= Exercise prompt =
Set down, please, without alteration, the lines of the entries below from the first through the one containing "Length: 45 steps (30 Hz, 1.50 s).".

= Extracted entries =
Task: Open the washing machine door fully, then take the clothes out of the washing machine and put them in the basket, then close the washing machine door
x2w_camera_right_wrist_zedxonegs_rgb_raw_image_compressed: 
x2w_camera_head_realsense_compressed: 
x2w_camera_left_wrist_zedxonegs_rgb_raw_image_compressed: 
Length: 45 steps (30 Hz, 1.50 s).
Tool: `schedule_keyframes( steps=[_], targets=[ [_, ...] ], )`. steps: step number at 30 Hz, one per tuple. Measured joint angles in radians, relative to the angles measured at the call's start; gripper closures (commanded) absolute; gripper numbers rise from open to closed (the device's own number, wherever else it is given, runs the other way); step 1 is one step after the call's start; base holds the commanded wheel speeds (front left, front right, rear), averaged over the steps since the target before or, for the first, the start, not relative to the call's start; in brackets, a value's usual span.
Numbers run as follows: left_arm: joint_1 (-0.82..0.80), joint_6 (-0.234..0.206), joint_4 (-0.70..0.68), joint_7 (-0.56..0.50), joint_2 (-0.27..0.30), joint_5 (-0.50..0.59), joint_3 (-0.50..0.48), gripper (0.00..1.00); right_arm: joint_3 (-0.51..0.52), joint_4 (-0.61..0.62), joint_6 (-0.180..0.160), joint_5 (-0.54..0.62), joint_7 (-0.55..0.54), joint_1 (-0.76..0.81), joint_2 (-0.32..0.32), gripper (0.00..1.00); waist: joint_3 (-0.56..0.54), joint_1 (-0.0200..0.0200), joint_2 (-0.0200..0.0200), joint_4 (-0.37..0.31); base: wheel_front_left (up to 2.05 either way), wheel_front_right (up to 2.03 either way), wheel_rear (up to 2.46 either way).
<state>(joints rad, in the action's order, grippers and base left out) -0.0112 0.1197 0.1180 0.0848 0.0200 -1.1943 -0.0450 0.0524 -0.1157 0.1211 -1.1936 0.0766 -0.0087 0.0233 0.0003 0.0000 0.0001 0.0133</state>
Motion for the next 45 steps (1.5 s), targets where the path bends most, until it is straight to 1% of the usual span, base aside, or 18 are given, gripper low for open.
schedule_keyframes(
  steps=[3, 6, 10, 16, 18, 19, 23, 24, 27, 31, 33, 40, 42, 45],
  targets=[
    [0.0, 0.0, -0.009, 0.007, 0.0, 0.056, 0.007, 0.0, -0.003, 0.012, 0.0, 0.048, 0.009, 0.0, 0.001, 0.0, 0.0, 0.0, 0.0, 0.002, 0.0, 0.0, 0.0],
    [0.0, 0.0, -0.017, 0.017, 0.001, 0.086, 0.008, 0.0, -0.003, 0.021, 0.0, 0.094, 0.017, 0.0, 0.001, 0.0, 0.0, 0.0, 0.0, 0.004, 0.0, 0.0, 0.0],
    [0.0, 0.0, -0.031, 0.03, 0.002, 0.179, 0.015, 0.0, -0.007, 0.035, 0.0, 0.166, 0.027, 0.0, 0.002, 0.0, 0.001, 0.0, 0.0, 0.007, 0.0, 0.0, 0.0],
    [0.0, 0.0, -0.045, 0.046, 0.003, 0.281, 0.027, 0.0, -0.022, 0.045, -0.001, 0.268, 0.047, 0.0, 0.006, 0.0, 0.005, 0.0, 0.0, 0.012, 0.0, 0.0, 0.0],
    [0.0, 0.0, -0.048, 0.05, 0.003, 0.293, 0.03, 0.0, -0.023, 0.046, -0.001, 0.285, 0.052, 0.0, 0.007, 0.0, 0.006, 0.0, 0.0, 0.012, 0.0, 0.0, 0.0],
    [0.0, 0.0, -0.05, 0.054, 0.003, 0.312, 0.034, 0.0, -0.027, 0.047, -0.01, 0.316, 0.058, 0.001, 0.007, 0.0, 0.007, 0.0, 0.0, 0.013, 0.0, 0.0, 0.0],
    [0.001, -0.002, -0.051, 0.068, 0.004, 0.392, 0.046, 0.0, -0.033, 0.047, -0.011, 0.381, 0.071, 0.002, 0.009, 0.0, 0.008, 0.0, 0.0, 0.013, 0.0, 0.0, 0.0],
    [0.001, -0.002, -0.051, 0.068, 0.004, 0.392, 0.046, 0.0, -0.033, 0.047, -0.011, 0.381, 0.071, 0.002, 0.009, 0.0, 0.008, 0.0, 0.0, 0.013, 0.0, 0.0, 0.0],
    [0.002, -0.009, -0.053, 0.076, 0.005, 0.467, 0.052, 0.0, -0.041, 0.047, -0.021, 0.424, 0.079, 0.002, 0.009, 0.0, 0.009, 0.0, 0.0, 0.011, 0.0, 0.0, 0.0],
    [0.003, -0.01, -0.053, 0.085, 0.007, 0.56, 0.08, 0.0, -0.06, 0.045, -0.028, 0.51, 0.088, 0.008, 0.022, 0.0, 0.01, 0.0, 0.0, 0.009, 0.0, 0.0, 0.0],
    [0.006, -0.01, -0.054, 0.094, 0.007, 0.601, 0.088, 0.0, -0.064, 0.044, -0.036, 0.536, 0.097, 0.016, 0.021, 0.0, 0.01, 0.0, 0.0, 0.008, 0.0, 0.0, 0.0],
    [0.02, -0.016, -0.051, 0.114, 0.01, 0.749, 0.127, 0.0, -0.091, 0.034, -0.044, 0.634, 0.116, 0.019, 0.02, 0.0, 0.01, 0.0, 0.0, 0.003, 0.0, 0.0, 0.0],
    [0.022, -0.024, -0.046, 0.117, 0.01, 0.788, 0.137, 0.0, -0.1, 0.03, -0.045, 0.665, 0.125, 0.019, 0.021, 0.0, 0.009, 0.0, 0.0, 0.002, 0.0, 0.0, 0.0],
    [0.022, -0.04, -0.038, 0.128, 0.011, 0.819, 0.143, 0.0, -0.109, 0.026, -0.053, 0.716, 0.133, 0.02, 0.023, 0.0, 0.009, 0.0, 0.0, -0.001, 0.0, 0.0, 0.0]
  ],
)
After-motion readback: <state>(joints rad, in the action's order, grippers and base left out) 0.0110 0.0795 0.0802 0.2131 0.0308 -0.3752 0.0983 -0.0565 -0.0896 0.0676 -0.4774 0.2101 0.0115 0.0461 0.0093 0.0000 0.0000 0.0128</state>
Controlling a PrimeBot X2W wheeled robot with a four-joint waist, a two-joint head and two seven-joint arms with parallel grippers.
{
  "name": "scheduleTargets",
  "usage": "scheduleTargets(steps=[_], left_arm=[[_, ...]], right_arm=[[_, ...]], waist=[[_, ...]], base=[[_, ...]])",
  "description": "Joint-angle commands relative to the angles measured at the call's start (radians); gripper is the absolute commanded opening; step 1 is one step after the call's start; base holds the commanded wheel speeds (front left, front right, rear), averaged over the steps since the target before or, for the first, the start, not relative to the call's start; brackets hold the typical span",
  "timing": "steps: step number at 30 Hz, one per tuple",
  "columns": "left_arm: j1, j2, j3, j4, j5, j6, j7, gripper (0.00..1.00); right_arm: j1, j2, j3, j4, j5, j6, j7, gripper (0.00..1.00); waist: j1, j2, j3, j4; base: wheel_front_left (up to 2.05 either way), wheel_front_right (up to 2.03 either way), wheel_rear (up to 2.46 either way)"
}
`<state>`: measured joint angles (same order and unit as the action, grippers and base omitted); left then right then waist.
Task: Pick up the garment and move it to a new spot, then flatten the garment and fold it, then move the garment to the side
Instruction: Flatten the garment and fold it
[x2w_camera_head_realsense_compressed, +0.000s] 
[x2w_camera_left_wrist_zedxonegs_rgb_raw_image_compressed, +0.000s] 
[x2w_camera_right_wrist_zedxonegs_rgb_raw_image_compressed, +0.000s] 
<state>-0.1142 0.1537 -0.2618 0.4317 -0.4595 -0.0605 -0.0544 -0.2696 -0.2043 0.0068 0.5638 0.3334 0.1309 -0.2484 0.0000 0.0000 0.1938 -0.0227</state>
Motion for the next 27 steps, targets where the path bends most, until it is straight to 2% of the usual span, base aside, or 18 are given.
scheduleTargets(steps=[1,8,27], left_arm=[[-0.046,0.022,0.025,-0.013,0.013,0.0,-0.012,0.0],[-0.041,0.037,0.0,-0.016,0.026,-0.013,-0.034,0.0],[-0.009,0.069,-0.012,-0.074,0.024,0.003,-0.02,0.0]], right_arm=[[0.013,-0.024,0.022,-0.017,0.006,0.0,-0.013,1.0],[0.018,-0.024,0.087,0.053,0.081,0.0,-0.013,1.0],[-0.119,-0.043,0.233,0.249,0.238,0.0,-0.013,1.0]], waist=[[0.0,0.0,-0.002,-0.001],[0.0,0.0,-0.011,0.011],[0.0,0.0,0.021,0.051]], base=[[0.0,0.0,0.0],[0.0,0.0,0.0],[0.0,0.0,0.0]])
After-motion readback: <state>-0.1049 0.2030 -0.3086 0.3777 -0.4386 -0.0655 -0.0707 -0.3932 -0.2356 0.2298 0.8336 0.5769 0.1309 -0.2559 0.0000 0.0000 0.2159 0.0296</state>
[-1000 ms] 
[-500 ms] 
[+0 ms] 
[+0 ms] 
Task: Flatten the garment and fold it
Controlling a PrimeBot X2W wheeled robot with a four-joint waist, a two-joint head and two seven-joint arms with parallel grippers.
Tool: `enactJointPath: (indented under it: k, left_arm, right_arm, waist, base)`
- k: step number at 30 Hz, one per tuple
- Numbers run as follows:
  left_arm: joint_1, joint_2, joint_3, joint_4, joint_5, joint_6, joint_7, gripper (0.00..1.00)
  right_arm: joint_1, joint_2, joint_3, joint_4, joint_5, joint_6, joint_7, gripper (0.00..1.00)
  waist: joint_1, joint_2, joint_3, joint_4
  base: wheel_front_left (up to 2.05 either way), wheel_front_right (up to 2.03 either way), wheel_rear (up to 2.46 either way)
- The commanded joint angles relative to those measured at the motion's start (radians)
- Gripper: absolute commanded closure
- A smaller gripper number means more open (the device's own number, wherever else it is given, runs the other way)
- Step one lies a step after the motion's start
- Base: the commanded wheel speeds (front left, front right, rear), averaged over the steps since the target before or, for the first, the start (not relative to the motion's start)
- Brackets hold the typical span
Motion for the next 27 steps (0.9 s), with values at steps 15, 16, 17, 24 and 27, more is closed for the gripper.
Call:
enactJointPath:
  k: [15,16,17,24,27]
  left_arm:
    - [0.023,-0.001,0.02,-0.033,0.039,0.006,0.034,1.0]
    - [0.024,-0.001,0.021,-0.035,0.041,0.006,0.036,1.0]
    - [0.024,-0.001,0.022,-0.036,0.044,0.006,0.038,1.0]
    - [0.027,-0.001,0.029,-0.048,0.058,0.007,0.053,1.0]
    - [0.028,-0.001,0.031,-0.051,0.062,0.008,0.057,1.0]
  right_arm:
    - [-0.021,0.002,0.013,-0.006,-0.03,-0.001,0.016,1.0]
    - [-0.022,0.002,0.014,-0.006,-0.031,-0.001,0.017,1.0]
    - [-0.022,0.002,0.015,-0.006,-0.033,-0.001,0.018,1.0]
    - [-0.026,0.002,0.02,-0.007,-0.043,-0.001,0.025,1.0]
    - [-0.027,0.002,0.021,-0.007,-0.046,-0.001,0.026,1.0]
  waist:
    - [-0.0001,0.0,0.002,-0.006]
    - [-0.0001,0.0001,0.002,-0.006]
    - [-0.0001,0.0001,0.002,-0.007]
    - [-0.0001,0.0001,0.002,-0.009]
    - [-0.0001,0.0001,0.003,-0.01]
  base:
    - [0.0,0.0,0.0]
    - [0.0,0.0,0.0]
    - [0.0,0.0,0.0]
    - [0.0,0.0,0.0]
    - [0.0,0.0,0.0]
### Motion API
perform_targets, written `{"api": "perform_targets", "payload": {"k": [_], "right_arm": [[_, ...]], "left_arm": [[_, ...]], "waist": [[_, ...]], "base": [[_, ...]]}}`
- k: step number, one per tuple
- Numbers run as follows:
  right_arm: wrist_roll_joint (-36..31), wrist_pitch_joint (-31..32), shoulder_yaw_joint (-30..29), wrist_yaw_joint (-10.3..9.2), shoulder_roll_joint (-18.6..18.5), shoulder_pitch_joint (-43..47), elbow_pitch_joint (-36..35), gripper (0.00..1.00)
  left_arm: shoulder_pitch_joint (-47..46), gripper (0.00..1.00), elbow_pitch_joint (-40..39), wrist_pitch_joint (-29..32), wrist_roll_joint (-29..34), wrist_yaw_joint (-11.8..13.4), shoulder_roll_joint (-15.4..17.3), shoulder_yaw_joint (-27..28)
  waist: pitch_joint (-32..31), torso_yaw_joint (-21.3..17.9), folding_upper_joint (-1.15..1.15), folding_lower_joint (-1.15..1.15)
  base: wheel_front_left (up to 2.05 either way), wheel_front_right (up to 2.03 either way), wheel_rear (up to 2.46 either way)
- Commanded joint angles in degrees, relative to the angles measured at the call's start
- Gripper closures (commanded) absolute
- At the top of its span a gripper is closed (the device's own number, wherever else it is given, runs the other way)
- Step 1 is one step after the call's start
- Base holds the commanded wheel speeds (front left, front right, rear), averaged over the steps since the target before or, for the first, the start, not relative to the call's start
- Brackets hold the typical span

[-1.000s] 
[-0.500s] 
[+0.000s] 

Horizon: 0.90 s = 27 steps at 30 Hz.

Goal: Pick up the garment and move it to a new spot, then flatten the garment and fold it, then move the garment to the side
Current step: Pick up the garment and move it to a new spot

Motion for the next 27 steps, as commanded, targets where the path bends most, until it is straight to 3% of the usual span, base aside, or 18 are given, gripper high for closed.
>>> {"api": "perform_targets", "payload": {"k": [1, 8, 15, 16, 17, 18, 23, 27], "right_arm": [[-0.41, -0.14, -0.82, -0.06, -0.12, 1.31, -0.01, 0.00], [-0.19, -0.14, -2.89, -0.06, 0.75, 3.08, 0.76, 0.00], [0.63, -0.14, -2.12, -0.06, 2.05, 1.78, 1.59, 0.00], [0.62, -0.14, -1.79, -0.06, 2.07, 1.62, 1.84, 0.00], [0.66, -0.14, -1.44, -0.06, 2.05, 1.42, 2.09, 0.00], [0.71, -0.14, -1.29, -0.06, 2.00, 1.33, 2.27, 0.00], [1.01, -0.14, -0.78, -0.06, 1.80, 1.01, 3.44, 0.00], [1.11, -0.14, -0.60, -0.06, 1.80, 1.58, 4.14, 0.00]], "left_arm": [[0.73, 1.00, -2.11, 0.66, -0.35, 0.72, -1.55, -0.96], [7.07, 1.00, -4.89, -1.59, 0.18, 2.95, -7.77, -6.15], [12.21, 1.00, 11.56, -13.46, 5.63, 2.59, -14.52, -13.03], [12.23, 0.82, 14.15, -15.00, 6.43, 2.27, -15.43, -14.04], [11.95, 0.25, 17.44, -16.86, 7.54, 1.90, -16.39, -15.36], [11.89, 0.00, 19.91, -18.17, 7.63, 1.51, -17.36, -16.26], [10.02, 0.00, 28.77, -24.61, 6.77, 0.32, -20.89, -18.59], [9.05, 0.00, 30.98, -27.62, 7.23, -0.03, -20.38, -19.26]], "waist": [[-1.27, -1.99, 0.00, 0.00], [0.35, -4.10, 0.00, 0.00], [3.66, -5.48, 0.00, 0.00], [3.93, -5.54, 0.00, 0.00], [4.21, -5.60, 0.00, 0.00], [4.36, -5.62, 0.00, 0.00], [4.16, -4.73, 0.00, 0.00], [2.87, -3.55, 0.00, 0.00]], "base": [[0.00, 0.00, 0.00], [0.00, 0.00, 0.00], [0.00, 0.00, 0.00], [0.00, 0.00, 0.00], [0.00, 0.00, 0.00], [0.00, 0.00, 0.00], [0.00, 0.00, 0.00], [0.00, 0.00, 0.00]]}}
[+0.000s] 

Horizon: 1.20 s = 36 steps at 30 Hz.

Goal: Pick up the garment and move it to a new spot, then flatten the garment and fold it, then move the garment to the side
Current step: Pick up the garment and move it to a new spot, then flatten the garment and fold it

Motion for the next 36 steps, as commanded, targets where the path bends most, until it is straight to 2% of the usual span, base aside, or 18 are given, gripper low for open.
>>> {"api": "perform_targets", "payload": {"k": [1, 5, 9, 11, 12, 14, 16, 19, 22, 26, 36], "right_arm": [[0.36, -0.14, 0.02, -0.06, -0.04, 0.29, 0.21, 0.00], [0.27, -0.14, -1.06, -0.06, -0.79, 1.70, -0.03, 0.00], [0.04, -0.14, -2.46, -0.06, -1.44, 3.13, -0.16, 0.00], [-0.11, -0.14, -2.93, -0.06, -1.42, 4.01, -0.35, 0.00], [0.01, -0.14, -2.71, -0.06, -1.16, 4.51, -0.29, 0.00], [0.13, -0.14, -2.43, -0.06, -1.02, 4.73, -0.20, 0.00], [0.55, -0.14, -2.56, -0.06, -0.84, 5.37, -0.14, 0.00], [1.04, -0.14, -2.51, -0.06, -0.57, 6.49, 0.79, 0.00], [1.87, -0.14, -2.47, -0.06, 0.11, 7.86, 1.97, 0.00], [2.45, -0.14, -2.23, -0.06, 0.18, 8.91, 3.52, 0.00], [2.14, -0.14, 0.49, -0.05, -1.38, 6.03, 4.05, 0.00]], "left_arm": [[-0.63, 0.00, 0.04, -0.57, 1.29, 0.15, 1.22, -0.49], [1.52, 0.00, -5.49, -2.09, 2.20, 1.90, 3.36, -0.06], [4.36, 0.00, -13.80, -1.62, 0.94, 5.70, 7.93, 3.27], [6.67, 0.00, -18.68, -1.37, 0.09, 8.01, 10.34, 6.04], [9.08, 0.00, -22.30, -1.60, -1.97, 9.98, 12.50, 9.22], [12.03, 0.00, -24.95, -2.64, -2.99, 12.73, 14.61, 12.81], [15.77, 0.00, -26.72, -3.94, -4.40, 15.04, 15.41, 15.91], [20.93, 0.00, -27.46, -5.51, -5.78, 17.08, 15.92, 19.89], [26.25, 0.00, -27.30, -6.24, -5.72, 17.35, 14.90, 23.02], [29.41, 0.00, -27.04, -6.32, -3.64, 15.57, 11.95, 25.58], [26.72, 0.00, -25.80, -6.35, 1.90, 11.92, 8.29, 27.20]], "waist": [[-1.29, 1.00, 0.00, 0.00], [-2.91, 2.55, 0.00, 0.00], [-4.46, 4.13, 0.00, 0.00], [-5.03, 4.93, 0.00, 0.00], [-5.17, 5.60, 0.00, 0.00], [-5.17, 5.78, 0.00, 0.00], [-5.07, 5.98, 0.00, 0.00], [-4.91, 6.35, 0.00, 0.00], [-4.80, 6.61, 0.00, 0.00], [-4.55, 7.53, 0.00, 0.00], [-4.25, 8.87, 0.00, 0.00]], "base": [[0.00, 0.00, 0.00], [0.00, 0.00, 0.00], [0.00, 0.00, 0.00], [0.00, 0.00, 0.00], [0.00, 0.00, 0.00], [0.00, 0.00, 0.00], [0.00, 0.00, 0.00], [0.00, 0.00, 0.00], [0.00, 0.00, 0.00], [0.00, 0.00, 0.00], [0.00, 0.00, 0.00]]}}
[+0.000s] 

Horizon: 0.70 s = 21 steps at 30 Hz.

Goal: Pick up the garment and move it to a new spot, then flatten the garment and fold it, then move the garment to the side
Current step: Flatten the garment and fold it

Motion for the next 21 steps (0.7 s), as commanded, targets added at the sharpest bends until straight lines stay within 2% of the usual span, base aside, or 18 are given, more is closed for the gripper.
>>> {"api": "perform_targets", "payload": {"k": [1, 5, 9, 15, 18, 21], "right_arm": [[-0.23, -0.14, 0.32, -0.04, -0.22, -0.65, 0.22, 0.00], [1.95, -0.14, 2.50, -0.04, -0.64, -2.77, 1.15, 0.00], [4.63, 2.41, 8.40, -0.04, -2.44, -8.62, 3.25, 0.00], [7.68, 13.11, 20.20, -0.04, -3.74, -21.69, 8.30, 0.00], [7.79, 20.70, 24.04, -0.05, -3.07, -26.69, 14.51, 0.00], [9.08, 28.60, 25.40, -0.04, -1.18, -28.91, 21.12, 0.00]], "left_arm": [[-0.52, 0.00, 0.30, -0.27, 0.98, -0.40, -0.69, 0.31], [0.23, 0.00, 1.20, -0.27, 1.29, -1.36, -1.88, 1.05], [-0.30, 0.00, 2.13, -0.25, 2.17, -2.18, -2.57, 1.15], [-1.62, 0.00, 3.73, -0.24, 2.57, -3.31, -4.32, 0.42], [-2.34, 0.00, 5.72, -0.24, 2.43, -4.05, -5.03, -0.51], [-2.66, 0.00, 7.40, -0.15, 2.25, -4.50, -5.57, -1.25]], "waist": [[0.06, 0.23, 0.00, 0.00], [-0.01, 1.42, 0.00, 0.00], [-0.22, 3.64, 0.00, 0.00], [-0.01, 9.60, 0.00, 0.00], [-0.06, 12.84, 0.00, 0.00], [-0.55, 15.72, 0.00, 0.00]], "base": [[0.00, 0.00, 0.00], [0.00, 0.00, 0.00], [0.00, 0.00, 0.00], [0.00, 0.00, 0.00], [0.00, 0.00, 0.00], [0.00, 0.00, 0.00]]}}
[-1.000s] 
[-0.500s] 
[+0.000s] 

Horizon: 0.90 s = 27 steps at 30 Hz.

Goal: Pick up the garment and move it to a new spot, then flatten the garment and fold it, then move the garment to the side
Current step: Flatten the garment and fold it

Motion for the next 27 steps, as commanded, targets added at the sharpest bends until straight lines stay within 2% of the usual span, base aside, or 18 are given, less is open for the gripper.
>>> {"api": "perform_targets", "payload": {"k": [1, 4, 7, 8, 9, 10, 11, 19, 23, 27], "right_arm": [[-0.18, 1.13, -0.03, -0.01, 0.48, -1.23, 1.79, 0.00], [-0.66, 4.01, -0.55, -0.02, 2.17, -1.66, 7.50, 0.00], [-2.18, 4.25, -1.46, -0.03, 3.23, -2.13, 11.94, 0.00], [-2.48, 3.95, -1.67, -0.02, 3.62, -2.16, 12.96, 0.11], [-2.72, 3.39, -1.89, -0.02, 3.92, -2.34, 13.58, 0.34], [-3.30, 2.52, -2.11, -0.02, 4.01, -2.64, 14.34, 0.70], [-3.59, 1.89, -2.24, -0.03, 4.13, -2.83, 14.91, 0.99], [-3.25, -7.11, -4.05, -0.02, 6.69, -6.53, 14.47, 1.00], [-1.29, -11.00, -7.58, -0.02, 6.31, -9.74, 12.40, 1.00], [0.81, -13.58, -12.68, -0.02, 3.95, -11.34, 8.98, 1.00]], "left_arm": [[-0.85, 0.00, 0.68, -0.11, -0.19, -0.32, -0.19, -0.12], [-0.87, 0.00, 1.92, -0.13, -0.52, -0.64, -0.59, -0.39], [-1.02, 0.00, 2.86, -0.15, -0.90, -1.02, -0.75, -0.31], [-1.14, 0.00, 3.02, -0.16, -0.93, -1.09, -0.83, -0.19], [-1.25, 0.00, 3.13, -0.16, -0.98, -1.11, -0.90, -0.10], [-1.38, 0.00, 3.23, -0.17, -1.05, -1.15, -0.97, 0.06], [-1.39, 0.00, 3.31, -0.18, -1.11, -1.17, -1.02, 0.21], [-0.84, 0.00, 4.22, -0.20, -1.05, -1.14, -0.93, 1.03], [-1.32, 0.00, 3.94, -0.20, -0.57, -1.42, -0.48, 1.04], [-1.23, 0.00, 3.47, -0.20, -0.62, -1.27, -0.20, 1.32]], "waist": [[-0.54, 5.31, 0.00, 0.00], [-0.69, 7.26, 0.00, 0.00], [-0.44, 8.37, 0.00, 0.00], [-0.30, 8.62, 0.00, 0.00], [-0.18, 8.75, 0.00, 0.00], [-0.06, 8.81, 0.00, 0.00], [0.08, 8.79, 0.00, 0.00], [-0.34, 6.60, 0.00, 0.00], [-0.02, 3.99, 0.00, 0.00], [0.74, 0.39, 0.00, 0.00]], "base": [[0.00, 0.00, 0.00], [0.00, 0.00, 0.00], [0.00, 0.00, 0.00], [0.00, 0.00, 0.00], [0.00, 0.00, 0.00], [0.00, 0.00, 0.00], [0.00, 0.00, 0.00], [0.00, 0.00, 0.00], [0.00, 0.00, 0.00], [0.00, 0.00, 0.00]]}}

= Output =
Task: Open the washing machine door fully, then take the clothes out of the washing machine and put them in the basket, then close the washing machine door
x2w_camera_right_wrist_zedxonegs_rgb_raw_image_compressed: 
x2w_camera_head_realsense_compressed: 
x2w_camera_left_wrist_zedxonegs_rgb_raw_image_compressed: 
Length: 45 steps (30 Hz, 1.50 s).

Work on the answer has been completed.